Sprinkled through the text are occasional, almost parenthetical calls for protection of remaining habitats around the world. These calls for preservation sound jarring in a book that repeatedly defines species as winners or losers whose fate is of no concern to us. Preservation, it seems, helps Thomas make the claim that introduced species add to local diversity, "as long as there are still sufficient remnants of the earlier vegetation to act as refuges for the most sensitive species."

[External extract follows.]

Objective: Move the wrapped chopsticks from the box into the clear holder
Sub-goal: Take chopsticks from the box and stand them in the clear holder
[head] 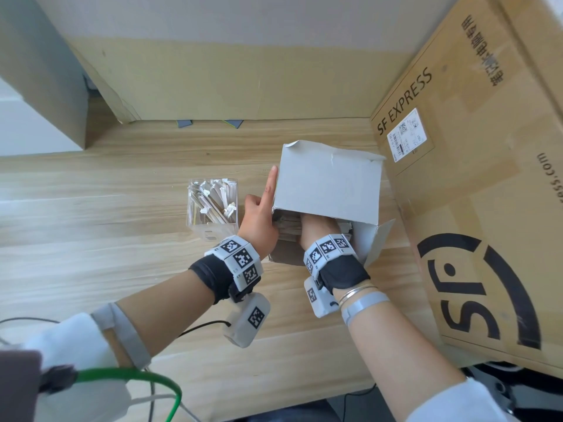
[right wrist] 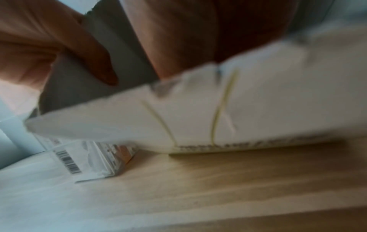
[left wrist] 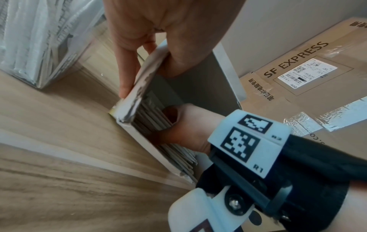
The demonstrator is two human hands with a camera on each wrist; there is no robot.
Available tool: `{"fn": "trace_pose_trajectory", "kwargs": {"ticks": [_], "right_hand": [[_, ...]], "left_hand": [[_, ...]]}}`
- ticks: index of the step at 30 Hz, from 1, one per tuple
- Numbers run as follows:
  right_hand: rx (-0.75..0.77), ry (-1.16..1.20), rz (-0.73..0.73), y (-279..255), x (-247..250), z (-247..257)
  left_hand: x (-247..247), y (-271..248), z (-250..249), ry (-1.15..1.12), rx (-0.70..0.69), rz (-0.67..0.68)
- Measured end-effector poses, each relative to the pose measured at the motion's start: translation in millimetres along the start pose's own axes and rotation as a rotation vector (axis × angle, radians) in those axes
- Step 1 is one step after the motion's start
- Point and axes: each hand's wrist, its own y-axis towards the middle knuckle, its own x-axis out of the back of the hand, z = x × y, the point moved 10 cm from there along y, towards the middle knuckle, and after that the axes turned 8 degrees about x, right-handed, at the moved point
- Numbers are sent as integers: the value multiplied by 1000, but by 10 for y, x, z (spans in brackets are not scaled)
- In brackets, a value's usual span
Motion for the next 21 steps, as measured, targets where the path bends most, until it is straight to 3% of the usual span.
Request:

Thomas views remnant populations of indigenous species as “spare parts”, “building blocks” that should be saved “to maintain flexibility for future change.” And yet his indifference to the stress invasive species exert on remnant native populations, along with his abject pessimism about the conservation efforts needed to keep remnant populations alive, make these calls for preservation ring hollow.

Conspicuous omissions and blurred distinctions

Thomas claims that, outside his window, "the basics of biology remain. Regardless of their origin ... plants still capture energy from the sun and convert it into leaves, rendering the world green; animals consume plants and their seeds and in turn are killed and eaten by other animals." The part about "animals consume plants" is often not true. Introduced plants that become invasive tend to be those that the local animals won't eat, whether due to texture, taste or toxins. This gives the invasive plants a competitive advantage, so that they displace the native species, making the habitat less edible for wildlife as time goes on. Herbivores are proving incredibly slow at evolving a taste for stiltgrass, or the poisonous fig buttercup, or any number of other highly invasive species. What Thomas calls a successful species may not be superior, but merely have escaped, through human transfer to a new continent, the predators, herbivores, or diseases that kept its numbers in balance where it originally evolved.

Elsewhere in the book, Thomas describes how forests moved north as the glaciers receded, displacing grasslands. He believes that the human transfer of species from one continent to another is no different from this historic north/south shift of plant communities. But those historic shifts were not only gradual, over thousands of years, but also involved the shift not of this or that individual species but of whole communities of plants and animals that had evolved together, establishing checks and balances over time.